(Material for this exercise):
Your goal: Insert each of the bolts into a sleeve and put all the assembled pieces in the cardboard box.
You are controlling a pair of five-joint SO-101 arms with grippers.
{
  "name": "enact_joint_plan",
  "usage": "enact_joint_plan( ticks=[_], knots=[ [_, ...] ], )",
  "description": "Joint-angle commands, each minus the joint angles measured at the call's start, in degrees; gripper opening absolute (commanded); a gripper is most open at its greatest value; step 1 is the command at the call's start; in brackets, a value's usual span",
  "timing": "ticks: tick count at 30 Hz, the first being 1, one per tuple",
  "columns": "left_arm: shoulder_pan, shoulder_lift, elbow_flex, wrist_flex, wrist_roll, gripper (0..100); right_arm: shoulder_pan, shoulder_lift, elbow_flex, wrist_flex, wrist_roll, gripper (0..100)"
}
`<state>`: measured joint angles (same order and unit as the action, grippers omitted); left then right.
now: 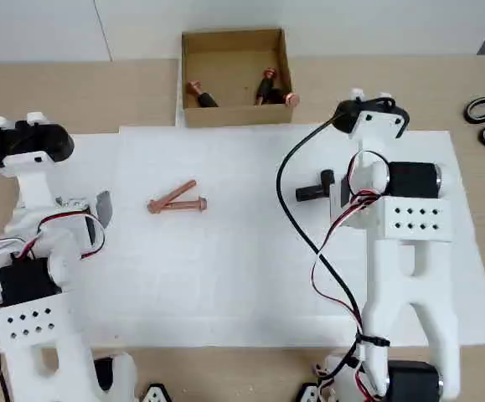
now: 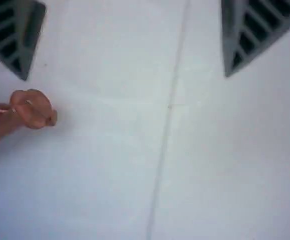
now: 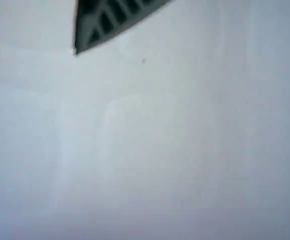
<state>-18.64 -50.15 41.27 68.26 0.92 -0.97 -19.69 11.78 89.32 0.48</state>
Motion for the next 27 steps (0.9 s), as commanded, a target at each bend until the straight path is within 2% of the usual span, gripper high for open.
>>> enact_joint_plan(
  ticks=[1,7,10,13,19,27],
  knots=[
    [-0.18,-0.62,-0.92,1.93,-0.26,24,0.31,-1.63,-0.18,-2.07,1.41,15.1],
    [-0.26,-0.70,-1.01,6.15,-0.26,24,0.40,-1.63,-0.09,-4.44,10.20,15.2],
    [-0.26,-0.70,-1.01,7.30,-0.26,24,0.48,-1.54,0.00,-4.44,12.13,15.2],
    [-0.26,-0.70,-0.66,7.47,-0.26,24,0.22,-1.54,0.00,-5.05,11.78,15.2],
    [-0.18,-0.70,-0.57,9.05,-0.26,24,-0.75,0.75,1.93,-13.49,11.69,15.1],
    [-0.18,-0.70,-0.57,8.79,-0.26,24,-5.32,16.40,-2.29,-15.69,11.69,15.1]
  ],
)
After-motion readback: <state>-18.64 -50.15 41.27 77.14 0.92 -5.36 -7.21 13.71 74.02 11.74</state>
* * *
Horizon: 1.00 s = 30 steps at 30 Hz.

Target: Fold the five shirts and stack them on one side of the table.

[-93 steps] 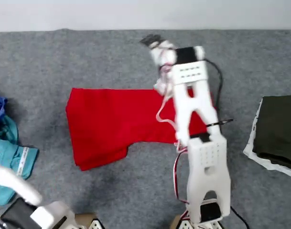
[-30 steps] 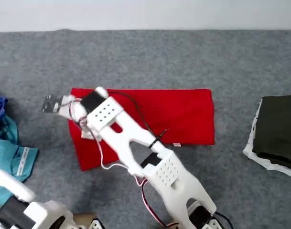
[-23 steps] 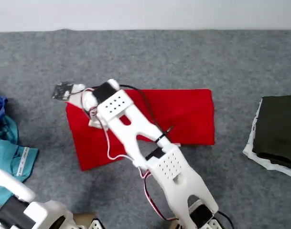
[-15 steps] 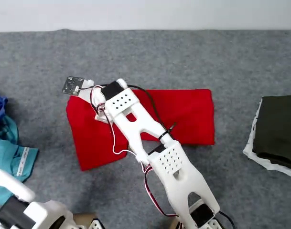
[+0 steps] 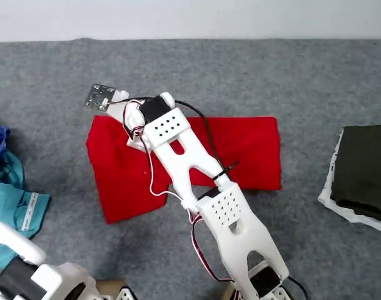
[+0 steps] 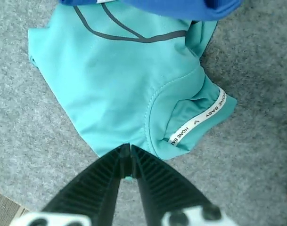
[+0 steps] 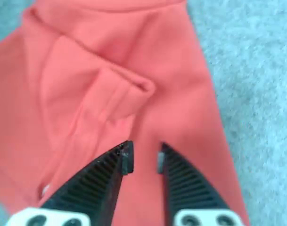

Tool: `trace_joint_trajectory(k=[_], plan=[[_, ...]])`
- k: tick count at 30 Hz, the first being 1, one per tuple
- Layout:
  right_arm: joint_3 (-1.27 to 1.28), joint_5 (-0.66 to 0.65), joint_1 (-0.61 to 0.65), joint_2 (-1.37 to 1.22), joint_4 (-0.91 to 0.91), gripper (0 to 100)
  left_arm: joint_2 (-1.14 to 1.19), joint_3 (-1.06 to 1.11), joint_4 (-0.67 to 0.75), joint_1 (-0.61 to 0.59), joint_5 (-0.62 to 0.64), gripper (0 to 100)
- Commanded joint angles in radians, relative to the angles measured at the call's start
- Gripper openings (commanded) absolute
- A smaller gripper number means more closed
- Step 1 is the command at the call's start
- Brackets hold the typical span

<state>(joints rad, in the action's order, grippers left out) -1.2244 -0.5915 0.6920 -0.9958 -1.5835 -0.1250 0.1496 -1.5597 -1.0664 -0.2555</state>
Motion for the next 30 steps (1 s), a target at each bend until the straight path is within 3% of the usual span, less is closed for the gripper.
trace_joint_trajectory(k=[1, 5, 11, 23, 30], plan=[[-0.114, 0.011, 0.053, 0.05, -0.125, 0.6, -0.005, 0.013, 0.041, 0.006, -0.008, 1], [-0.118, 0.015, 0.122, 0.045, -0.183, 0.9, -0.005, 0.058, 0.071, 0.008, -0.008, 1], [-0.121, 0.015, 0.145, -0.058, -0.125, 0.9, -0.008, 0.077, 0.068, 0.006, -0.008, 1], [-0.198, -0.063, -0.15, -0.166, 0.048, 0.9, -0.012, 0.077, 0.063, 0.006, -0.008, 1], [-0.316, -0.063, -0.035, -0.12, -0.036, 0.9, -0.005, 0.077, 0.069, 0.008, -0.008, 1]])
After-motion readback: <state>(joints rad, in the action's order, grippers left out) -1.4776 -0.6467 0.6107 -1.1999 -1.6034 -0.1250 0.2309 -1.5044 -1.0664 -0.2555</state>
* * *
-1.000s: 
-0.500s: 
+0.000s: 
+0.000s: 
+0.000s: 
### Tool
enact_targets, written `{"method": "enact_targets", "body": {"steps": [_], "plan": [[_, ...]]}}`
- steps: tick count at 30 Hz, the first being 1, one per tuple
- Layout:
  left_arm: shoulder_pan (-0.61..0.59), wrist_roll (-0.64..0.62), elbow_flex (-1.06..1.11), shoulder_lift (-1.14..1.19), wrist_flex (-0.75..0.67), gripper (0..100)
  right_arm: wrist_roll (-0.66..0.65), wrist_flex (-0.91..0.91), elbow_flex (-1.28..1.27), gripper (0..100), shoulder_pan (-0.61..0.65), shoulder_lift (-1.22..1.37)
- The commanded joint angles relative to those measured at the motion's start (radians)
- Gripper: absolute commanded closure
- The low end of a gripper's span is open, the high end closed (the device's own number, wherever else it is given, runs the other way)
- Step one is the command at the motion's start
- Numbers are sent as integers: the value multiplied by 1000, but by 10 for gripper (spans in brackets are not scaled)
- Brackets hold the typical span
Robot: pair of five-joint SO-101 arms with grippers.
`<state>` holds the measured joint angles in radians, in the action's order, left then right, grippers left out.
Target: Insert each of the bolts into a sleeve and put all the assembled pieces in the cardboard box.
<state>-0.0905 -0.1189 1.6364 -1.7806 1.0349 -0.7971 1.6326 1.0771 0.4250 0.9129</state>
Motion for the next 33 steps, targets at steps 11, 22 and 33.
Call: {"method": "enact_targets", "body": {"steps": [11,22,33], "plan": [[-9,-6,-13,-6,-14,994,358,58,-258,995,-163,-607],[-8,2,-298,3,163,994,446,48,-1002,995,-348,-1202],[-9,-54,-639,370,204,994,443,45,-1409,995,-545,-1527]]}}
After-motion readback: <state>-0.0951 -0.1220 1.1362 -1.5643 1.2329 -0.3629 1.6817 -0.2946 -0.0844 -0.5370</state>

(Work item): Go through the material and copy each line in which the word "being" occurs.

(Exercise result):
  "timing": "ticks: tick count at 30 Hz, the first being 1, one per tuple",
- k: tick count at 30 Hz, the first being 1, one per tuple
- steps: tick count at 30 Hz, the first being 1, one per tuple

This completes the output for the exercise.